- [Data extract]:

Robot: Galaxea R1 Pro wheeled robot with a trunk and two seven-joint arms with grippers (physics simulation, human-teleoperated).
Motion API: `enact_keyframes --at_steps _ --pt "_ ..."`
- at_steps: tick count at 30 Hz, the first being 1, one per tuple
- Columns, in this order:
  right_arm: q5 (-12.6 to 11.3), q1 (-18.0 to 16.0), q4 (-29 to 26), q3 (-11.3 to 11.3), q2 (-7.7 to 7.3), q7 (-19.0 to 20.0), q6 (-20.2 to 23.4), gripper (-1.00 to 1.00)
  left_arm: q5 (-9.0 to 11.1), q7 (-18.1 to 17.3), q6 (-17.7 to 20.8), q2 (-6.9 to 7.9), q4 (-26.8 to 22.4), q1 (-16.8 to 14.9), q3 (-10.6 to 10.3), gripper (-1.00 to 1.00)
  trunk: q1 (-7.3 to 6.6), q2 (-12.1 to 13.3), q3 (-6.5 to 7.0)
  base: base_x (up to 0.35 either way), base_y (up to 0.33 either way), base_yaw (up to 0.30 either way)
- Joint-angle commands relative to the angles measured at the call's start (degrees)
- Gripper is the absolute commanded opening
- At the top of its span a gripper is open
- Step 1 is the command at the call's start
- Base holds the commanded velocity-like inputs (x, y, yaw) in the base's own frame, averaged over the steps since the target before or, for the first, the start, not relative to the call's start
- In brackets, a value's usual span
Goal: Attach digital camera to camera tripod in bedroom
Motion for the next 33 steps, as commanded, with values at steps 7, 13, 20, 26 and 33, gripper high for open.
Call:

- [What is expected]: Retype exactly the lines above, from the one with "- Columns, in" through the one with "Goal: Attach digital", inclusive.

- [Solution to this task]:
- Columns, in this order:
  right_arm: q5 (-12.6 to 11.3), q1 (-18.0 to 16.0), q4 (-29 to 26), q3 (-11.3 to 11.3), q2 (-7.7 to 7.3), q7 (-19.0 to 20.0), q6 (-20.2 to 23.4), gripper (-1.00 to 1.00)
  left_arm: q5 (-9.0 to 11.1), q7 (-18.1 to 17.3), q6 (-17.7 to 20.8), q2 (-6.9 to 7.9), q4 (-26.8 to 22.4), q1 (-16.8 to 14.9), q3 (-10.6 to 10.3), gripper (-1.00 to 1.00)
  trunk: q1 (-7.3 to 6.6), q2 (-12.1 to 13.3), q3 (-6.5 to 7.0)
  base: base_x (up to 0.35 either way), base_y (up to 0.33 either way), base_yaw (up to 0.30 either way)
- Joint-angle commands relative to the angles measured at the call's start (degrees)
- Gripper is the absolute commanded opening
- At the top of its span a gripper is open
- Step 1 is the command at the call's start
- Base holds the commanded velocity-like inputs (x, y, yaw) in the base's own frame, averaged over the steps since the target before or, for the first, the start, not relative to the call's start
- In brackets, a value's usual span
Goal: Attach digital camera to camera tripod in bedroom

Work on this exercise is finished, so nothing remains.